Task statement: Please give back the listing exactly, without any of its pictures.

- - - - -

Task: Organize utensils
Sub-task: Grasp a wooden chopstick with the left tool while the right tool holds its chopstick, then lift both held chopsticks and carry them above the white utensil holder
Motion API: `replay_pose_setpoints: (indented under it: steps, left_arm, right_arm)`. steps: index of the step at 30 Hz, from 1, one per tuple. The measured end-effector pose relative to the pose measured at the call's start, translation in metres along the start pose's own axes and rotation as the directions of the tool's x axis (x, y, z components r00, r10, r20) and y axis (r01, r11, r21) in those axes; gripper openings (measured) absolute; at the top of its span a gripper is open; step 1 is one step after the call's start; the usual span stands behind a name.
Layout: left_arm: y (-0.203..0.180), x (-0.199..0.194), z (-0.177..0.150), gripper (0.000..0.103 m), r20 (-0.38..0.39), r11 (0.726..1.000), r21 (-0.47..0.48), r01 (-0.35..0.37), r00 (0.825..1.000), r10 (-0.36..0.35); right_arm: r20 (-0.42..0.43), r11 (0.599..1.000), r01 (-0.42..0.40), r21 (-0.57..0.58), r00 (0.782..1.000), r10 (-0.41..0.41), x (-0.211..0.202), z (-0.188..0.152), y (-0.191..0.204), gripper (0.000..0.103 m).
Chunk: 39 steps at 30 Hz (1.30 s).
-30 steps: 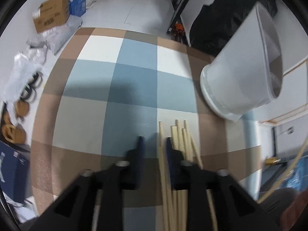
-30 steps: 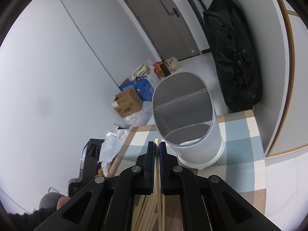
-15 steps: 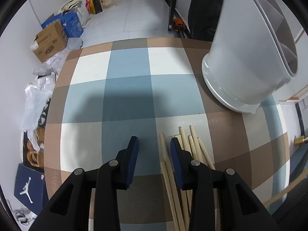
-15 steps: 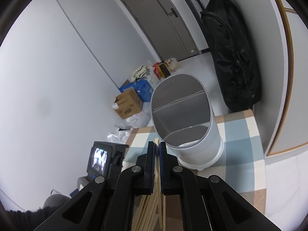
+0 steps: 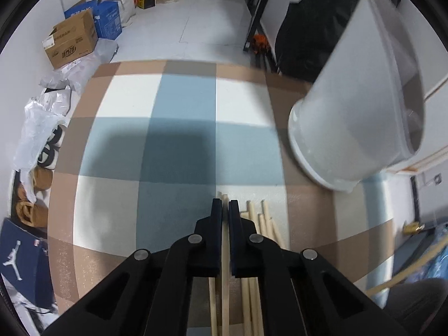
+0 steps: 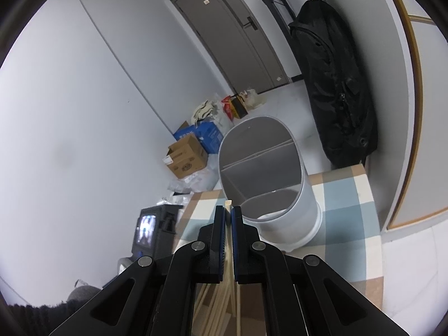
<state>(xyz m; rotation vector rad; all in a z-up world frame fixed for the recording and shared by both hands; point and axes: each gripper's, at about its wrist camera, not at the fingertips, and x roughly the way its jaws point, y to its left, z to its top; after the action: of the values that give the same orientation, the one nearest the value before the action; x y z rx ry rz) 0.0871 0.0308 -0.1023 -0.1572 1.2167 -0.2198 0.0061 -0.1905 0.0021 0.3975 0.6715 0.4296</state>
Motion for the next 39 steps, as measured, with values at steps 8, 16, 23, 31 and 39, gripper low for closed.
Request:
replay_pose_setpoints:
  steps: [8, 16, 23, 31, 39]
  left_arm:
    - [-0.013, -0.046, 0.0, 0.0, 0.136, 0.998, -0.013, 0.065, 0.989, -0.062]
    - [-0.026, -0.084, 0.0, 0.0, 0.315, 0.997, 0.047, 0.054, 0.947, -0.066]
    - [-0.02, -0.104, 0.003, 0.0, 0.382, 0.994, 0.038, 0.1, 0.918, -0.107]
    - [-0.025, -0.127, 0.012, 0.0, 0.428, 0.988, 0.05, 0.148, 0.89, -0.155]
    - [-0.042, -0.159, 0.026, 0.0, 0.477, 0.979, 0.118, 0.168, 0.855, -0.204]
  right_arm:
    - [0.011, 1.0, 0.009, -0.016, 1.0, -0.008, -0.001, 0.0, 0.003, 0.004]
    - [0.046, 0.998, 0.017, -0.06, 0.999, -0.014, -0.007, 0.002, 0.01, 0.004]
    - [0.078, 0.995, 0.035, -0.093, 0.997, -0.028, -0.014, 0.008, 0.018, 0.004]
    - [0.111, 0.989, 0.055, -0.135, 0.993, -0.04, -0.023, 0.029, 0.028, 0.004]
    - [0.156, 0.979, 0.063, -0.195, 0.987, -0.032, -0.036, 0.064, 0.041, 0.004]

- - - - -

Exercise output:
Task: Organize utensils
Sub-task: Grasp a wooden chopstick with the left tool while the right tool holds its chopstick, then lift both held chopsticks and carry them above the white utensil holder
Motion API: `replay_pose_setpoints: (indented under it: steps, left_arm, right_arm)`. steps: index of the step at 30 Hz, from 1, one per tuple. The measured end-effector pose relative to the pose measured at the call's start, translation in metres along the start pose's own axes and rotation as the directions of the tool's x axis (x, y, z components r00, r10, r20) and y axis (r01, r11, r21) in those axes; gripper openings (measured) absolute; at the top of its span a gripper is open; step 1 is one step after the call's start; the usual span stands behind a name.
Layout: left_arm: y (-0.203..0.180), x (-0.199..0.194), z (-0.177..0.150), gripper (0.000..0.103 m), r20 (-0.38..0.39), r11 (0.726..1.000), r21 (-0.47..0.48), r01 (-0.35..0.37), r00 (0.825..1.000), r10 (-0.36..0.35); right_arm: r20 (-0.42..0.43), r11 (0.599..1.000), r01 (-0.42..0.40), r21 (-0.57..0.58), r00 (0.782..1.000), r10 (-0.41..0.41), x (-0.211..0.202), z (-0.188..0.152), y (-0.191..0.204), gripper (0.000..0.103 m).
Chunk: 39 steps at 30 Hz (1.30 s).
-30 steps: 
-30 steps: 
-15 steps: 
-15 steps: 
+0 steps: 
+0 steps: 
<state>(xyz m; rotation vector rad; all in a z-up world frame fixed for the recording and shared by both hands; point and axes: each gripper's, at about its wrist camera, not at the fingertips, and x roughly the way its jaws point, y to its left, z to its top; after the action: of the values that give the same orientation, the one nearest the value before the action; x y z rx ry rz) 0.0871 0.0308 -0.1023 -0.1572 1.2167 -0.2198 0.0061 -0.1905 0.0021 0.3975 0.6715 0.4296</state>
Motion for the next 39 steps, as measured, with values at steps 8, 16, 23, 31 and 39, gripper low for closed.
Request:
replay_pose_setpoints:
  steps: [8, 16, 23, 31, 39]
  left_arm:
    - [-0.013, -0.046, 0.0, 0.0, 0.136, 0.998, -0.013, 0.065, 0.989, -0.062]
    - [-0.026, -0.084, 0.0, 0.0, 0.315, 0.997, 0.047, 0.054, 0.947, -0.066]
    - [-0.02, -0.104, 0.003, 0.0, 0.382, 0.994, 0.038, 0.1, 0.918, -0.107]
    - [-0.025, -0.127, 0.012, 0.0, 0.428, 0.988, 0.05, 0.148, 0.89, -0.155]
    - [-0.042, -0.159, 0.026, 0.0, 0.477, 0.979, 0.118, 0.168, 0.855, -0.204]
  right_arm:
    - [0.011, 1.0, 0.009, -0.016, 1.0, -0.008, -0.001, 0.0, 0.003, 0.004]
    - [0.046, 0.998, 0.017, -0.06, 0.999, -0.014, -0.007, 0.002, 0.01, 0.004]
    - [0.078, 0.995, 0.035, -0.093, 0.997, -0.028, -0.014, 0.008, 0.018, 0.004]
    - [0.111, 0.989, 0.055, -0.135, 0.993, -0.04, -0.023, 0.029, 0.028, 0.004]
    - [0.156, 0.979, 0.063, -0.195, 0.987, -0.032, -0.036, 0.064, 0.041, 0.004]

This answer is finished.